Work request: Some lines of the records below include the word "right". Report how many, and write nothing besides the number.

Data supplied:
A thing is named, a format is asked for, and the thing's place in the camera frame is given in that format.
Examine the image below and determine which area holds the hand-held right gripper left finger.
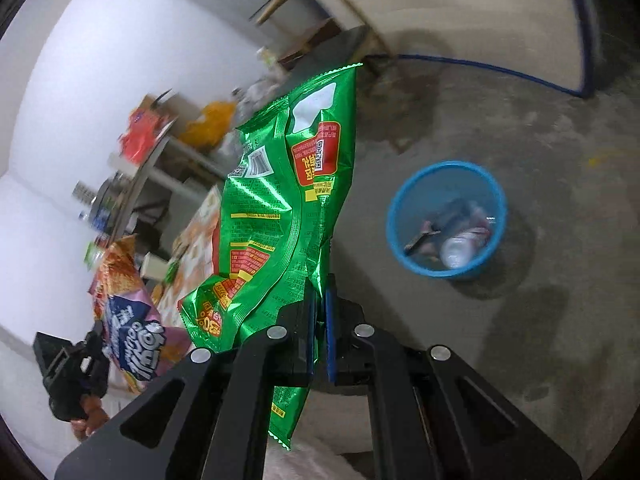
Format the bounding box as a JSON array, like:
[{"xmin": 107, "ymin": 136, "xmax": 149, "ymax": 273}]
[{"xmin": 54, "ymin": 287, "xmax": 317, "ymax": 480}]

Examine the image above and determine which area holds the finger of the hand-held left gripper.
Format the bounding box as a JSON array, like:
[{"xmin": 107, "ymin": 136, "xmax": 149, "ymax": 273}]
[
  {"xmin": 80, "ymin": 320, "xmax": 112, "ymax": 361},
  {"xmin": 77, "ymin": 360, "xmax": 112, "ymax": 397}
]

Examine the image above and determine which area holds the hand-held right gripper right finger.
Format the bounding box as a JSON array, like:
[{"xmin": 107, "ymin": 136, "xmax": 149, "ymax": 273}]
[{"xmin": 325, "ymin": 287, "xmax": 583, "ymax": 480}]

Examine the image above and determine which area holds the orange purple snack bag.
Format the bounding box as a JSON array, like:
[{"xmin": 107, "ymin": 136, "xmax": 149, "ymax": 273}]
[{"xmin": 90, "ymin": 235, "xmax": 193, "ymax": 395}]

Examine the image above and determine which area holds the green snack bag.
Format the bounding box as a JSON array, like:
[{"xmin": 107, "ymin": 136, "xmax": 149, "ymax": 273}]
[{"xmin": 177, "ymin": 62, "xmax": 363, "ymax": 451}]

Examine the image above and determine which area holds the blue plastic basket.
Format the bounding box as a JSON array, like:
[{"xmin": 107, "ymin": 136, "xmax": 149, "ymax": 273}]
[{"xmin": 386, "ymin": 161, "xmax": 508, "ymax": 281}]

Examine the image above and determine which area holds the person's left hand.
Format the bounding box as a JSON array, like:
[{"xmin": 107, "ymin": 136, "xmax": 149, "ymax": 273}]
[{"xmin": 70, "ymin": 394, "xmax": 111, "ymax": 442}]

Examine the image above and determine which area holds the white paper cup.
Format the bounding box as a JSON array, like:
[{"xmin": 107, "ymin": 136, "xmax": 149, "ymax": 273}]
[{"xmin": 140, "ymin": 252, "xmax": 171, "ymax": 281}]

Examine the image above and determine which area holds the metal pot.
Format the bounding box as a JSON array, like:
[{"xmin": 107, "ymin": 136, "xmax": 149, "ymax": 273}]
[{"xmin": 95, "ymin": 175, "xmax": 127, "ymax": 211}]

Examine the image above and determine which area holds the red plastic bag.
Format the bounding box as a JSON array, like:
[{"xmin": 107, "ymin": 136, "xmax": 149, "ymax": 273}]
[{"xmin": 120, "ymin": 110, "xmax": 171, "ymax": 163}]

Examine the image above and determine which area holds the yellow plastic bag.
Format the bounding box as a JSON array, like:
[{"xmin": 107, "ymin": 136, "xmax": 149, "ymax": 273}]
[{"xmin": 180, "ymin": 101, "xmax": 238, "ymax": 148}]

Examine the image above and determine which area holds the dark wooden stool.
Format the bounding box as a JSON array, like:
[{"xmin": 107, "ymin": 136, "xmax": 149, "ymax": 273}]
[{"xmin": 277, "ymin": 17, "xmax": 341, "ymax": 68}]

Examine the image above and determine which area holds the wooden chair black seat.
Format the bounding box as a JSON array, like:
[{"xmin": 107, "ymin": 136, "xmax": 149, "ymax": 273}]
[{"xmin": 250, "ymin": 0, "xmax": 396, "ymax": 78}]

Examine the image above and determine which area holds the white mattress blue edge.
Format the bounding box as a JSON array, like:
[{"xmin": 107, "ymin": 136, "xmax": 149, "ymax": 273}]
[{"xmin": 280, "ymin": 0, "xmax": 598, "ymax": 98}]

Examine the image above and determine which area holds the white frame desk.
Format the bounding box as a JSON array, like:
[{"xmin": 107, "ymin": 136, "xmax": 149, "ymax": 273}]
[{"xmin": 107, "ymin": 135, "xmax": 226, "ymax": 241}]

Problem solution: 2